There is so much to see and do in Japan.  So much going on that if you spend all your time and money trying to buy yourself a good time in this country, you'll miss all the best parts.  Hardly seems sincere coming from a guy who met his wife at Universal Studios Japan, but for every weekend spent forming a heart with our hands for the picture at the end of the Indiana Jones Adventure ride at Tokyo DisneySea, dozens more are spent perched atop a boulder in Hirakata's city park enjoying a picnic, or strolling, fingers intertwined, through the bustling side-streets of Shinsaibashi, or some other romantic shit that I'm good at.

You can't see it but she's actually crying in this picture

Opportunities to find the best of Japan for the price of a train ticket are never more than an accident away.  And unlike how it was your for parents, it one won't haunt them for eighteen years.  One of my first memories of a truly good time in Japan was spent with my old co-worker in Kyoto at the mercy of a bus schedule and his better-than-mine-I-guess-I'll-trust-it Japanese.  On a pocketful of change, we drank in the sights and sounds of a city locked in time.  Monuments of a bygone era standing out like pushpins on a map.  But for all of Kyoto's raw, uncompromising historic beauty, there was one place, one moment not on any tourist map that I remember more vividly than anything else that day.

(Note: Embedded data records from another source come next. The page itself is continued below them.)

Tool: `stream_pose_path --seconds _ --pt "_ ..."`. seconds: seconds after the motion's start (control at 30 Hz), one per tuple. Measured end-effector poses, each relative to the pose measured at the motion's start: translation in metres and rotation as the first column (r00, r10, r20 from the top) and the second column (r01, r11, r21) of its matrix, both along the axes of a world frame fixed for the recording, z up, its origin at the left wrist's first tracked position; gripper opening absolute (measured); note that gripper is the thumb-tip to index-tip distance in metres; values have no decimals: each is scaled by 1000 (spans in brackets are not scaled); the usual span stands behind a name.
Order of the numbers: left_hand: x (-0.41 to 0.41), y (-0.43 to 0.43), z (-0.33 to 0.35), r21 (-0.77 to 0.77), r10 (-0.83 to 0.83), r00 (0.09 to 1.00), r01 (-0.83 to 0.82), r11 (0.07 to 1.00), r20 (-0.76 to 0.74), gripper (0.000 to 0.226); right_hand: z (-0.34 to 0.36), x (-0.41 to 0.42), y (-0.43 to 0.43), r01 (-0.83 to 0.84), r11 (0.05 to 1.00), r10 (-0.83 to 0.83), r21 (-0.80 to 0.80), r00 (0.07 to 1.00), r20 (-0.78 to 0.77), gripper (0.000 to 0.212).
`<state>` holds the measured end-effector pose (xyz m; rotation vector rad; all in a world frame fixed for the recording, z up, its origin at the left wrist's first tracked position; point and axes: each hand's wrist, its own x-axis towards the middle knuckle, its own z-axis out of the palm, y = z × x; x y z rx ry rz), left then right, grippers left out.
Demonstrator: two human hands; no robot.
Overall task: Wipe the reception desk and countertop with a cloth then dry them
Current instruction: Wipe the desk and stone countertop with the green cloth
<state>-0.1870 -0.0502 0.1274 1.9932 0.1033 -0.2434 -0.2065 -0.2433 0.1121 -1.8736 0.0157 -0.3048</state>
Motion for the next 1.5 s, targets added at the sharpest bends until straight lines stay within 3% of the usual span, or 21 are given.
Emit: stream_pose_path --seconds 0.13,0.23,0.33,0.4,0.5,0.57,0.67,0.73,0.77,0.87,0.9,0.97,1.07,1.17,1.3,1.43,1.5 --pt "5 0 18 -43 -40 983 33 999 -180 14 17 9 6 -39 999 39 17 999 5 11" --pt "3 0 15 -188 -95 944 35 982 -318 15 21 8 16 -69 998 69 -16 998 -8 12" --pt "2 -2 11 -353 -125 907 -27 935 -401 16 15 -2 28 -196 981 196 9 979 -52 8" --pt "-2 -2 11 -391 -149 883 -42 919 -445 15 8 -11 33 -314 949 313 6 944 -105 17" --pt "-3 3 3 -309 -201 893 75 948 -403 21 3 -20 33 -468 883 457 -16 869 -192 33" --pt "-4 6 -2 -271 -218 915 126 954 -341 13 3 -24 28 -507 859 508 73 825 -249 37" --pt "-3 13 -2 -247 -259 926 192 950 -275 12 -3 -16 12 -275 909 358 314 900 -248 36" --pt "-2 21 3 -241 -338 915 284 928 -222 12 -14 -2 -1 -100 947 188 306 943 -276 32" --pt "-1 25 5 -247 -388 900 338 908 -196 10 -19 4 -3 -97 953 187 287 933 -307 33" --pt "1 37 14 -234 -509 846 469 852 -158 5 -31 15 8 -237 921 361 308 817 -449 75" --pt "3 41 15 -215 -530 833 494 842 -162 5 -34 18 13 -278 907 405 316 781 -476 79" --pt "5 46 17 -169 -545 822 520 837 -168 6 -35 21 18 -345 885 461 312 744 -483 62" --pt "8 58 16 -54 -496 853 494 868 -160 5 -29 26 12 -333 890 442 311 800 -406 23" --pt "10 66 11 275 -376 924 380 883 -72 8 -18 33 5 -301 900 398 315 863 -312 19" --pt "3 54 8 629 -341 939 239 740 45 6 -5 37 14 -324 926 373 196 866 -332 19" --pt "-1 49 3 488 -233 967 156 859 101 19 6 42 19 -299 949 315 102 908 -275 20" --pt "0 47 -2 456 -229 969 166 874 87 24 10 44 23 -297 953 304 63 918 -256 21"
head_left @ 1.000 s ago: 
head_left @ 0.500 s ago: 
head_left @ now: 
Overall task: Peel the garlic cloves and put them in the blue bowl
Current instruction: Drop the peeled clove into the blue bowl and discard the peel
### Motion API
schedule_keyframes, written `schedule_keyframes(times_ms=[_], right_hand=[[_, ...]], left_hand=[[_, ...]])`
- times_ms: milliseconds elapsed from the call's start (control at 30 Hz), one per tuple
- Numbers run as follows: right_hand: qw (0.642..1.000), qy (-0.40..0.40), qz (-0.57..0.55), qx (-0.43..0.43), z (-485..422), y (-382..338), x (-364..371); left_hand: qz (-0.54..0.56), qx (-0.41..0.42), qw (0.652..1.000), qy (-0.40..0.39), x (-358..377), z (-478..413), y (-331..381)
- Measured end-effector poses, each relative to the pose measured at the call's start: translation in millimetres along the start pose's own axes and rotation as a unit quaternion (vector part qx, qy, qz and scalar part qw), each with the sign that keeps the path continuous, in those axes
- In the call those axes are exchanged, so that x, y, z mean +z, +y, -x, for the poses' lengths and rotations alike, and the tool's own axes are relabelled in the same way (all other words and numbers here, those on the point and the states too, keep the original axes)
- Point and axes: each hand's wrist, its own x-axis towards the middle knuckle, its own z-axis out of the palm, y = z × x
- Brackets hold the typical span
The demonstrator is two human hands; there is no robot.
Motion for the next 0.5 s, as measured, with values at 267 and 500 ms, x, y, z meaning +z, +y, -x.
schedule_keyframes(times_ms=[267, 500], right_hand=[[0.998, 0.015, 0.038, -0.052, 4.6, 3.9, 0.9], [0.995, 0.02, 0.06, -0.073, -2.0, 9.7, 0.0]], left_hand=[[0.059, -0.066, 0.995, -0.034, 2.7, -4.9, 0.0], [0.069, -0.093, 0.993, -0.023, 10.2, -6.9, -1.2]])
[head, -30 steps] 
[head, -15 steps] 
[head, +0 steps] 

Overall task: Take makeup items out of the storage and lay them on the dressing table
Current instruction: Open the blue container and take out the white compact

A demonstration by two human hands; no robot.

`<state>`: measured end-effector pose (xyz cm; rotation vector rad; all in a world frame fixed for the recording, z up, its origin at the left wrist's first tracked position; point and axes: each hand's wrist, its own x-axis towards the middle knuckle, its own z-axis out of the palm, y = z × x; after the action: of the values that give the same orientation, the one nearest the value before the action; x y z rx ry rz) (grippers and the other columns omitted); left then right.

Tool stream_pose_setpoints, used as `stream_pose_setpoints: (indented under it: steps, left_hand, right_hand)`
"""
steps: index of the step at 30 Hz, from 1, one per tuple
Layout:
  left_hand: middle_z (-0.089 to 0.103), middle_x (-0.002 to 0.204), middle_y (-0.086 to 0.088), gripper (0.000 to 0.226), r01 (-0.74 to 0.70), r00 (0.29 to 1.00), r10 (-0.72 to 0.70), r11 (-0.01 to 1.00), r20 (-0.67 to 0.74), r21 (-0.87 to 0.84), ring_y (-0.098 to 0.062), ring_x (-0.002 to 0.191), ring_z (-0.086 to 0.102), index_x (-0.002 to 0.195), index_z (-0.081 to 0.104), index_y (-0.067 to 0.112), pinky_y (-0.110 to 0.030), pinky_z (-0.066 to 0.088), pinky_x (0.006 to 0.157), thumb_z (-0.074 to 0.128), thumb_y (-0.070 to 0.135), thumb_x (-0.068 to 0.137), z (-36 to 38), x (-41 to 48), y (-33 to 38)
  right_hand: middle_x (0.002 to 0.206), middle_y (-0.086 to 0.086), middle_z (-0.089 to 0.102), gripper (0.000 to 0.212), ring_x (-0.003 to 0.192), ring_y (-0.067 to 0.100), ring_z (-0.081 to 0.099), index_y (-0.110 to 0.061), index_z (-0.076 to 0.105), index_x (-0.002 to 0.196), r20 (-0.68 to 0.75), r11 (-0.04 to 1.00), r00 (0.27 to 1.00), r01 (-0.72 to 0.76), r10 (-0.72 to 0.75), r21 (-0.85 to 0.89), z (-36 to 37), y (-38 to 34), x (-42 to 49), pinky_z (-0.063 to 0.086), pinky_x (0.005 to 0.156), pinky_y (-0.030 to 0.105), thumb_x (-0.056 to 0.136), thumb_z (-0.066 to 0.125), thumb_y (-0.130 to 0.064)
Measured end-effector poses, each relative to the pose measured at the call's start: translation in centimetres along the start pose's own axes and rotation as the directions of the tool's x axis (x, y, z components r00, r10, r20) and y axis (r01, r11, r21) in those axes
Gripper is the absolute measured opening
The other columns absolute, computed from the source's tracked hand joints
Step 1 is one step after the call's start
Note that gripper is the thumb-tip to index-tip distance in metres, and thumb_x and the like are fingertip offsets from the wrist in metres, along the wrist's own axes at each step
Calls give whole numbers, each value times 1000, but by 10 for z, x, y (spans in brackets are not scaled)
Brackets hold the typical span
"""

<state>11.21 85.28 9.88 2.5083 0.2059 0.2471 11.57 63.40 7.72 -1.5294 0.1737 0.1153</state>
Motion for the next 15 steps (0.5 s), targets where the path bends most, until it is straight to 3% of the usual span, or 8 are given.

There, between the muddled scamper from bus stop to bus stop, lost in a web of quiet, meandering paths, we shuffled past an old man sweeping leaves with an old, traditional straw broom and into a humble cemetery.  And along the cobblestone and gravel among the headstones and memorial planks, puzzled by the shooters of cheap convenience store liquor dotting the burial plots, we walked.  A place so ordinary and unassuming to everyone except the two very white guys having a very white-guy-in-a-foreign-country moment.  Without a brochure or tour bus in sight, we found the real Japan.

It didn't cost a cent.

1 comment:

Thaxor said...

Dude, that is the first pic of Mrs. Merican I've seen. How cute!

I never knew my little radio station protege would grow up to be such a Casanova!

And yes, the whole immigration thing is a bitch, and yes, free dates are the best. Airshow yesterday dude. Planes, with guns, and bombs, and fastness!

I had a blast. The misses... eh, luckly we went with a friend, who had kids.

Women... got their priorities all backwards.